In the last few years we have adjusted to life as parents. The spontaneous, passionate sex in the kitchen isn’t probably going to happen. So, if either of us is interested in any happening at all it is probably a wise idea to go ahead and mention it. This doesn’t prohibit a sneak attack, but it does help to make sure that we all get what we need when we need it. Speak up. Out loud. In English. I worked hard to learn that.

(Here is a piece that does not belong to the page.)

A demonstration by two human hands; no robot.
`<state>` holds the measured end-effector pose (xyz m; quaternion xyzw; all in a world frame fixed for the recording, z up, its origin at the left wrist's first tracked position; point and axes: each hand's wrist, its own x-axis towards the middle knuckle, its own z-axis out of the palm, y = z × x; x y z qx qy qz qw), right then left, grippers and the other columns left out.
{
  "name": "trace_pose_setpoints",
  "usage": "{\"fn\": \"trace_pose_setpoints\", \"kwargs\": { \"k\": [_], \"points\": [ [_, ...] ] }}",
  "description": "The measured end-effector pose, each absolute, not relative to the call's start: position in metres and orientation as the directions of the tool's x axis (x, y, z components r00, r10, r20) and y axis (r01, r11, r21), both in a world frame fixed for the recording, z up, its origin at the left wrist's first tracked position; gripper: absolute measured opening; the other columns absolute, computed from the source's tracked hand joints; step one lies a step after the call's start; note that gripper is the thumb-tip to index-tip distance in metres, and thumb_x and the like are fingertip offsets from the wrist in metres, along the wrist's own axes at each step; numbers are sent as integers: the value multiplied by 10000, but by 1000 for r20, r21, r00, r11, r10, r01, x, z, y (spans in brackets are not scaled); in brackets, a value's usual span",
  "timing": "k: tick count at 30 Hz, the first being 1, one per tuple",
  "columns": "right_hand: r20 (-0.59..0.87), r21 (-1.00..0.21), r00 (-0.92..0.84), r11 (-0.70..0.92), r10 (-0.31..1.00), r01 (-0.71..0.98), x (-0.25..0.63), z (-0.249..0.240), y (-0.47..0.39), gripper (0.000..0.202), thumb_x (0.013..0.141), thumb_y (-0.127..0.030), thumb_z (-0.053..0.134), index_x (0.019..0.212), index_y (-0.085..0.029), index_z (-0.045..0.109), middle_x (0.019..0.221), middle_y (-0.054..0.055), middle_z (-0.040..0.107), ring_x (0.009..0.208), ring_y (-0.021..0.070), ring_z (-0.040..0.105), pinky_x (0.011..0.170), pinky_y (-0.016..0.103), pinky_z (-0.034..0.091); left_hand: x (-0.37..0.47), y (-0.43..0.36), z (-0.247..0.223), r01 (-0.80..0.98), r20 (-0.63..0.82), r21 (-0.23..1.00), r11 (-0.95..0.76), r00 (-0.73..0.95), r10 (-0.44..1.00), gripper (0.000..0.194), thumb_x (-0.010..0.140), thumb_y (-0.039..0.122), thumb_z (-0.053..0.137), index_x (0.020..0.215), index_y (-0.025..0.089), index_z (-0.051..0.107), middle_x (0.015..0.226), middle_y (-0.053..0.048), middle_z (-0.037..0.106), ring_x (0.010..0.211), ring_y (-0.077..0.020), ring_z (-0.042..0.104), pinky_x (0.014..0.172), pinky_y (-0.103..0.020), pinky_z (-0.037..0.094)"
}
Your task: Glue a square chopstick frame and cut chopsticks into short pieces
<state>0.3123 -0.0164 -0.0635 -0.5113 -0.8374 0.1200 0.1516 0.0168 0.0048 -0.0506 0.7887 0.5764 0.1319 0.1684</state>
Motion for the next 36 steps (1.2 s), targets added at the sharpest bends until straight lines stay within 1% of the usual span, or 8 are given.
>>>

This “scheduling” leads to an awkward moment. It is difficult not to begin to joke when he climbs in to bed. “Quick, it is 8:12, pants off!” Inevitably something happens that makes one of us start to giggle. And there we are. In bed. Trying to have the sex, laughing like ten year olds at a sleep over. There is plenty of laughing and looking at each other adoringly and lots and lots of “oh man, I fucking love you”s. If I am lucky he throws in a “You are my favorite.” The other night I was trying to get past the giggling phase to the sexy time when I traced the side of his body with my fingernail. “Oh, GOD! Get your bug fingers off me!” Bug fingers, really? Evidently a bad case of the giggles can make a woman’s hand feel like bug fingers, who knew. Throw a pregnant belly in the mix and comedically large boobs and the jokes (and only the jokes) just keep coming.
I don’t hand out a lot of relationship advice. Because really who the hell am I to do that? But if you married your best friend. Try it out. Pillow Silence. It beats the pants off Pillow Talk. Yes, sir, it does.